**WHAT YOU WILL DO:**
A word-for-word reproduction of the listing is required.

**PROVIDED MATERIAL:**
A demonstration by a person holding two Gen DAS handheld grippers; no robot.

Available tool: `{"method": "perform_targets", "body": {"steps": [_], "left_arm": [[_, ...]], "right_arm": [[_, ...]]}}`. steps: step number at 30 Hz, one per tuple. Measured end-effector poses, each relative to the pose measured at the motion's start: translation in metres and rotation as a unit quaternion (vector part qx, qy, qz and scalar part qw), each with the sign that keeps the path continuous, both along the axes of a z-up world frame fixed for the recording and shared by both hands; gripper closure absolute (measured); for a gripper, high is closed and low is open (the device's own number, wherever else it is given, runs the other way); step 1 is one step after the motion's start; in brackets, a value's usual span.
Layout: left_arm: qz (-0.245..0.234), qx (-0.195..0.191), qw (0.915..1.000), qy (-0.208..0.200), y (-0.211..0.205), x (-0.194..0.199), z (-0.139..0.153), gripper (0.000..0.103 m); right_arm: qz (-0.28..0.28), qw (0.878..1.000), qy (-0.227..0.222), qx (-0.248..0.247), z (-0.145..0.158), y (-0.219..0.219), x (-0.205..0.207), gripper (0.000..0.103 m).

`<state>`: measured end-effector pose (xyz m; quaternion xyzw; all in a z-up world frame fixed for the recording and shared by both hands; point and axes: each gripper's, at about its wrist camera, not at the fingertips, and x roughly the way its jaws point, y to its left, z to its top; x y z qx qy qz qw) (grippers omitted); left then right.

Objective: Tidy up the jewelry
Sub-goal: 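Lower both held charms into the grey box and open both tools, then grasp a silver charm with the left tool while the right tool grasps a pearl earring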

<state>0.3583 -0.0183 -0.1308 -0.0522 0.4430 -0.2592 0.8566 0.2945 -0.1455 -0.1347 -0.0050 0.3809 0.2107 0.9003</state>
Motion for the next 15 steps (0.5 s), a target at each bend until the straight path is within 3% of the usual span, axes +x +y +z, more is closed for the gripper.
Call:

**ANSWER SPACE:**
A demonstration by a person holding two Gen DAS handheld grippers; no robot.

Available tool: `{"method": "perform_targets", "body": {"steps": [_], "left_arm": [[_, ...]], "right_arm": [[_, ...]]}}`. steps: step number at 30 Hz, one per tuple. Measured end-effector poses, each relative to the pose measured at the motion's start: translation in metres and rotation as a unit quaternion (vector part qx, qy, qz and scalar part qw), each with the sign that keeps the path continuous, both along the axes of a z-up world frame fixed for the recording and shared by both hands; gripper closure absolute (measured); for a gripper, high is closed and low is open (the device's own number, wherever else it is given, runs the other way); step 1 is one step after the motion's start; in brackets, a value's usual span.
Layout: left_arm: qz (-0.245..0.234), qx (-0.195..0.191), qw (0.915..1.000), qy (-0.208..0.200), y (-0.211..0.205), x (-0.194..0.199), z (-0.139..0.153), gripper (0.000..0.103 m); right_arm: qz (-0.28..0.28), qw (0.878..1.000), qy (-0.227..0.222), qx (-0.248..0.247), z (-0.145..0.158), y (-0.219..0.219), x (-0.205..0.207), gripper (0.000..0.103 m).

`<state>`: measured end-effector pose (xyz m; quaternion xyzw; all in a z-up world frame fixed for the recording and shared by both hands; point and axes: each gripper's, at about its wrist camera, not at the fingertips, and x roughly the way its jaws point, y to its left, z to its top; x y z qx qy qz qw) (grippers omitted); left then right.

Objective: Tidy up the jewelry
Sub-goal: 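Lower both held charms into the grey box and open both tools, then grasp a silver charm with the left tool while the right tool grasps a pearl earring
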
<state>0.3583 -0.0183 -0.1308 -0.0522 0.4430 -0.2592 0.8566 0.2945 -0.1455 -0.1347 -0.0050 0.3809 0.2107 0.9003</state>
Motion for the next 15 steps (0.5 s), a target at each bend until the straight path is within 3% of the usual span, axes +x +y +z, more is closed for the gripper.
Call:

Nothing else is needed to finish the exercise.